- Requirement
Which lines of the listing below contain the word "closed"? Return them.

- Data provided
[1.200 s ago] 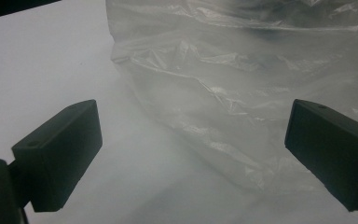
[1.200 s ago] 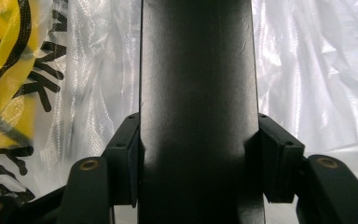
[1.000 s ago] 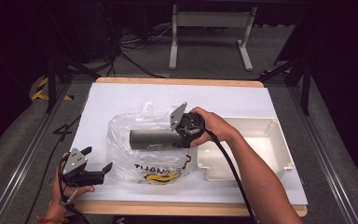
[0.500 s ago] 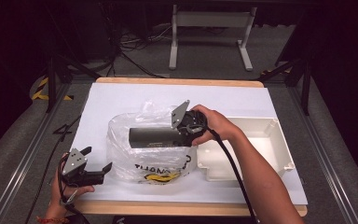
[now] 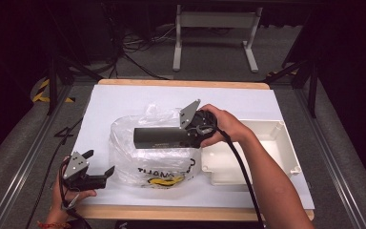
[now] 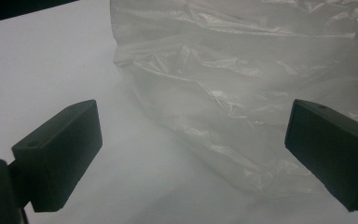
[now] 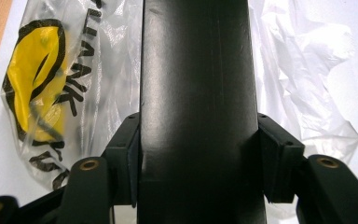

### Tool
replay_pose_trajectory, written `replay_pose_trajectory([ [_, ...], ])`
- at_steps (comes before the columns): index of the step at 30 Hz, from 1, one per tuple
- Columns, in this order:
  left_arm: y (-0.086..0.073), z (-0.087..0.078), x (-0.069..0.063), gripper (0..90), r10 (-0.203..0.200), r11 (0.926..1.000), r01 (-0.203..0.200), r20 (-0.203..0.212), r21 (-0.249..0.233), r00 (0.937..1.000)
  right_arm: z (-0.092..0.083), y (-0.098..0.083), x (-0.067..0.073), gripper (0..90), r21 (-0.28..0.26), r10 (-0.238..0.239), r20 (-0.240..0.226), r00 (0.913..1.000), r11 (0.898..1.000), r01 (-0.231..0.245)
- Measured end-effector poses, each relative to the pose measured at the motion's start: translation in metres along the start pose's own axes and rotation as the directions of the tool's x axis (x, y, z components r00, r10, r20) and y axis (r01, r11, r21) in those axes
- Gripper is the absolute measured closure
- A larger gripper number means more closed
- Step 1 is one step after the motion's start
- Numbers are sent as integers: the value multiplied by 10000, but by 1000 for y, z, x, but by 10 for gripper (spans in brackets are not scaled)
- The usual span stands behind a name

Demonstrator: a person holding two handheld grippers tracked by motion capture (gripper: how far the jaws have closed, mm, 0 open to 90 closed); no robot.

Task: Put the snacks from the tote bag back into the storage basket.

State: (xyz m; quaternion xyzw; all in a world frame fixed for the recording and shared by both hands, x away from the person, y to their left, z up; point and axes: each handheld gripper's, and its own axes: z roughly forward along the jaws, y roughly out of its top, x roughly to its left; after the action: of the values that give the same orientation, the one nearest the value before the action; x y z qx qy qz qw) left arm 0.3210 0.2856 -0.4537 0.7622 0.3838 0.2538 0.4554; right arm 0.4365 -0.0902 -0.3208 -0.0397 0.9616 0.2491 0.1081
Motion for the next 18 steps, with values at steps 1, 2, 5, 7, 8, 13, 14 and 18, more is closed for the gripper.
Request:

- Output of the exercise
- A larger gripper number means more closed
Demonstrator: a person holding two handheld grippers tracked by motion capture (gripper: how far the jaws have closed, mm, 0 open to 90 closed); no robot.
Motion for the next 18 steps, with values at steps 1, 2, 5, 7, 8, 13, 14 and 18, more is closed for the gripper.

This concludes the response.